Before moving on to the least-squares fitting procedure, it is recommended to constrain the fit parameters algorithm to a physically feasible range of parameter values. They can be defined by the `Parameter Range' menu next to each model function for single data set fitting. If no constraints are applied, the fitting procedure may result in no solution or an unrealistic local minimum. Each parameter contains a brief explanation of its meaning, which is shown in a tooltip and at the bottom of the window upon hovering the cursor over the parameter.

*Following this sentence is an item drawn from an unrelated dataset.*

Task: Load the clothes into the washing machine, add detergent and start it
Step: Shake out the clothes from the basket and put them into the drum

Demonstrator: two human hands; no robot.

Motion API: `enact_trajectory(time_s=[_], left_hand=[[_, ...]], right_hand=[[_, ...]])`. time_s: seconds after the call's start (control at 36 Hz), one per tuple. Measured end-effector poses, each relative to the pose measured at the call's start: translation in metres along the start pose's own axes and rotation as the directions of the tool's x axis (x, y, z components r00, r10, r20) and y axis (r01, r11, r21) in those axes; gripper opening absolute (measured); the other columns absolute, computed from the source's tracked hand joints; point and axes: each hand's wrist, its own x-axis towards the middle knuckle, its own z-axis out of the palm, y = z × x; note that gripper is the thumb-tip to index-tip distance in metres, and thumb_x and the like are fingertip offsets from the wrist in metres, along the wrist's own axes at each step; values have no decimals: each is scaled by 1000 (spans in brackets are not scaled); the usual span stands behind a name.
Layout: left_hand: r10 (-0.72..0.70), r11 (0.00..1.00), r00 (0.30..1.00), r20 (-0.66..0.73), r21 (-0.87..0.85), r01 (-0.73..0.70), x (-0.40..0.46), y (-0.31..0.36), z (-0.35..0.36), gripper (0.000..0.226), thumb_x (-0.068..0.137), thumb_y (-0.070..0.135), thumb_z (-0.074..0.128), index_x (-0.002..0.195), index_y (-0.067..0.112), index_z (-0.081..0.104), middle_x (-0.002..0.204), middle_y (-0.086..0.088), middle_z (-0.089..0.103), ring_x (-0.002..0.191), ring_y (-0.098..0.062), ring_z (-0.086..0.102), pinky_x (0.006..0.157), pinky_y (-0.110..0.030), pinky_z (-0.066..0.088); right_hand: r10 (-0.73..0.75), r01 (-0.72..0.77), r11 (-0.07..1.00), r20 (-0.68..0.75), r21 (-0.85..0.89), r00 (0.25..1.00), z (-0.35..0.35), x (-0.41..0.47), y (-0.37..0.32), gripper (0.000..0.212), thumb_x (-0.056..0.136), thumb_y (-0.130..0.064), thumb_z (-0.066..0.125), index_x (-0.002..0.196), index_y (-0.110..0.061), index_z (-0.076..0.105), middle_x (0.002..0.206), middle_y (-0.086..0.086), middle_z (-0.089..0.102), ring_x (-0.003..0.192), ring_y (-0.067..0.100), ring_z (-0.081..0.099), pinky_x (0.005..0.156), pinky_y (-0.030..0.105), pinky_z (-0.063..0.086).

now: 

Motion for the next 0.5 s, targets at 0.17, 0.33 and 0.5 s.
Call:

#### 3.2. Curve fitting workflow

It is recommended to adjust the fit parameters manually before starting the iterative least-squares optimization, in order for the model intensity to approach or intersect with the data. This helps to prevent instability during the initial iterations. Owing to the minimization exhibiting many local minima it is strongly recommended to optimize the model parameters stepwise. Otherwise, a minimization of all parameters in one step automatically either will not reach the intended best fit or may provide a physically meaningless solution. Therefore, the basic workflow for fitting small-angle scattering data consists of the following steps (as illustrated in Fig. 3):

(1) The first step of a fit procedure is to match the order of magnitude of the model curve (red) and data intensity (black dots with blue error bars). This can be accomplished by initially fitting the scaling parameter at the beginning of the curve only. The distribution parameter *N* should be used for this purpose, which denotes the number of scattering objects involved in the measurement. Applying `Run fit' finds the optimal value of *N*.

(2) The size of scattering objects is optimized in the second step of curve fitting. The best results are obtained by limiting the fit to the central part of the data where, for example, a first local minimum of the curve can be observed.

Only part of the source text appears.